Wednesday, September 19, 2012
Submitting to His Script
I have a little devotional calendar on my desk at work. Yesterday morning when I got to work and flipped to the new day I read something that I can't stop thinking about:
"Life is literally filled with God appointed storms. The massive blows and shattering blasts - not to mention the little, constant irritations... smooth us, humble us, and compel us to submit to His script and His chosen role for our lives" Swindoll
I did not have any circumstancial storms yesterday. It was just another day. Oh but the mental storms I have... those little irritations... my constant thinking and planning and imagining...
You see, the life I have is not the life I scripted for myself. Its a good life and a blessed life - but not the life I thought I would have, nor the life I would choose if given a choice.
As a little girl, I pictured myself as a stay at home mom. My life would look just like the Wonder Years. Lol. When I got older and began my relationship with the Lord, I went to Bible College planning to be in full time ministry. Heck - I even thought maybe those two dreams would be joined and I would marry a pastor.
What's that noise?

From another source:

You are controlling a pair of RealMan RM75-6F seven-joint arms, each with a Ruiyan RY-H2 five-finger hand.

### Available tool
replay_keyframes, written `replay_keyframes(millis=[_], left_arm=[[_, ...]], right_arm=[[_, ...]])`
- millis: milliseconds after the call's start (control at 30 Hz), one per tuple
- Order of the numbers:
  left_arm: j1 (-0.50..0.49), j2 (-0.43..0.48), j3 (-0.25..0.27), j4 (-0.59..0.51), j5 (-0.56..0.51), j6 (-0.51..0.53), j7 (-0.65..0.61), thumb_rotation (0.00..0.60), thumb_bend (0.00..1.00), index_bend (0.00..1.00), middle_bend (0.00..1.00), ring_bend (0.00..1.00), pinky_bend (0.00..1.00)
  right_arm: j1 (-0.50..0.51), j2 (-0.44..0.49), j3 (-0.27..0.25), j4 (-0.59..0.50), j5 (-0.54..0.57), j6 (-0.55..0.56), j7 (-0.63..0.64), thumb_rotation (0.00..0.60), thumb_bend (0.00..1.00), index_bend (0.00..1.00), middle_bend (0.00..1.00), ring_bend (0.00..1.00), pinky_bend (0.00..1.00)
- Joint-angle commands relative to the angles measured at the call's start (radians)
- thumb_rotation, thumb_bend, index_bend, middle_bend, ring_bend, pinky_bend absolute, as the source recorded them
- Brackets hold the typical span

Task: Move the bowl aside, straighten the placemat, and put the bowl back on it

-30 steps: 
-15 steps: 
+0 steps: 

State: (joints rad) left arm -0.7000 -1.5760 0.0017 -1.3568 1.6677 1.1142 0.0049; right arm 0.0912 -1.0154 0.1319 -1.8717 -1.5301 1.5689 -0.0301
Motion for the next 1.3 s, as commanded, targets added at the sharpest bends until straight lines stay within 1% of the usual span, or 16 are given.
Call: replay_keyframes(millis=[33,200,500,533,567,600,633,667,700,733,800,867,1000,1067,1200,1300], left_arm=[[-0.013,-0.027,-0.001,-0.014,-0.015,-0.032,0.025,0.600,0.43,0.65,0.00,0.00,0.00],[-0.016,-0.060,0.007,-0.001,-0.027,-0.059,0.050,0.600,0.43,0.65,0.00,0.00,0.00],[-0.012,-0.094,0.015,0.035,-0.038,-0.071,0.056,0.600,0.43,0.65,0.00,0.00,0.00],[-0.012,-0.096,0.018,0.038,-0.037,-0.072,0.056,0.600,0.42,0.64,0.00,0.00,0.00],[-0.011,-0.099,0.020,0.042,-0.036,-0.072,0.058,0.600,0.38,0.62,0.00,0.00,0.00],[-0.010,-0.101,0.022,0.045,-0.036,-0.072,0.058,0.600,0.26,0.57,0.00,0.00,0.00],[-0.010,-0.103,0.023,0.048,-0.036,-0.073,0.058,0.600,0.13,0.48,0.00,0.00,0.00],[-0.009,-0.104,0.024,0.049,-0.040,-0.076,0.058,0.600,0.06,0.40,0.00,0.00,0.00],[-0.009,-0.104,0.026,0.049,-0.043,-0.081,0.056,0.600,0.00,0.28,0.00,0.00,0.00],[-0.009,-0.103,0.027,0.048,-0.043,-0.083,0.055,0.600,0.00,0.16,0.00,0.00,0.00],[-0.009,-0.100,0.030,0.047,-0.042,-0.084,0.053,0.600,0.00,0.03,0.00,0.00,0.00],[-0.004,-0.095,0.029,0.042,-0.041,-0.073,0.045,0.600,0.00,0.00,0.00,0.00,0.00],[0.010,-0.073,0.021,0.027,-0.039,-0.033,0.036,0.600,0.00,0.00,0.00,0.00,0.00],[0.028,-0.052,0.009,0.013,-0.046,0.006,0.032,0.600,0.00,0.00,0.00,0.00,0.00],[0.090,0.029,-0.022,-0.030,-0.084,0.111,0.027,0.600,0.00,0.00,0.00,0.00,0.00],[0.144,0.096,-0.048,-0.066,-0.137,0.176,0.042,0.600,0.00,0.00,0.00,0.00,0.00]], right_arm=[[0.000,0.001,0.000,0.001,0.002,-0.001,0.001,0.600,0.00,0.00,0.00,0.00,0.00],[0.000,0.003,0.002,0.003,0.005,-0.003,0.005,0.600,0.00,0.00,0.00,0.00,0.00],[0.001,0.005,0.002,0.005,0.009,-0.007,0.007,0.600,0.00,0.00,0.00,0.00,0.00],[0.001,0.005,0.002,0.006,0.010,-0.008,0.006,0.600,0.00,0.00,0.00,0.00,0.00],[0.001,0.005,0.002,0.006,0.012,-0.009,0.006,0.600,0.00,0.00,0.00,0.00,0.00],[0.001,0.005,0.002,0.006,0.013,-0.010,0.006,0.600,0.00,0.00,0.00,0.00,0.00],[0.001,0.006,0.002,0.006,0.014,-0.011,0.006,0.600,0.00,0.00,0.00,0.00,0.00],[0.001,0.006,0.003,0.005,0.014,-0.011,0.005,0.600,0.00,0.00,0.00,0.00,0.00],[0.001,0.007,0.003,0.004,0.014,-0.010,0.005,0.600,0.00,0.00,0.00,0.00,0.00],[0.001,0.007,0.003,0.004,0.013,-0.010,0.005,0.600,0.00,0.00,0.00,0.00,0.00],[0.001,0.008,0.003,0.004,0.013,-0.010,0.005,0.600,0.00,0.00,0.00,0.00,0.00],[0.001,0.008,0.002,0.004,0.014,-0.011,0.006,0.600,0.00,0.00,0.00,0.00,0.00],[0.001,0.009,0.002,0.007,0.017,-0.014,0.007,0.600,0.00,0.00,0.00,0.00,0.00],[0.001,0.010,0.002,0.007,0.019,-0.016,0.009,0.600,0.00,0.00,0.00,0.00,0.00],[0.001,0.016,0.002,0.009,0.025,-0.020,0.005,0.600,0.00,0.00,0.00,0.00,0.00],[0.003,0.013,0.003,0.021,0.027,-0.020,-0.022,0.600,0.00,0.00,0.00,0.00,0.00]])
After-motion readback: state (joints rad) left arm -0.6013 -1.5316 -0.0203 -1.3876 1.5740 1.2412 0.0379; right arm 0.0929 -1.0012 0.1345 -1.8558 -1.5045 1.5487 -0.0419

Oh, its just God - cracking up laughing. The Bible says the Lord looks at the plans of man and laughs. I picture Morgan Freeman in the movie Evan Almighty - having a hearty chuckle when the man said "but I have plans".
I wrote a script for my life. At least I thought I did. However, my loving heavenly Father smiles, looks sweetly at me and says "my child, you never held the pen".
My script was as solid as writing in air with my finger. My life story is being written by my Creator. He is the author of Life and He has a plan for it.
This morning I was still thinking of yesterday's devotional when I read the Proverbs for the day. Proverbs 19:21 says "many are the plans of a man's heart, but it is the Lord's purpose that prevails."
If I jump ahead to tomorrow's reading I see Proverbs 20:24 - "the Lord directs our steps, so why try to understand everything along the way".
I have no idea why I am 38 and single, working for a banking software firm, going to school for a industry I have no interest in... but God knows. Jeremiah 29:11 - for the I know the plans I have for you, says the Lord. Plans to prosper you and not harm you, to give you a hope and a future.
So though I often struggle that my life is what I thought it would be, I am glad that God is in control and the pen is in His hand. I am thankful because when those storms of life occur - those massive blows and shattering blasts - only His purpose is just cause for me to endure. I will deal with each constant irritation as it comes, knowing that I am walking in His chosen role for me at this time.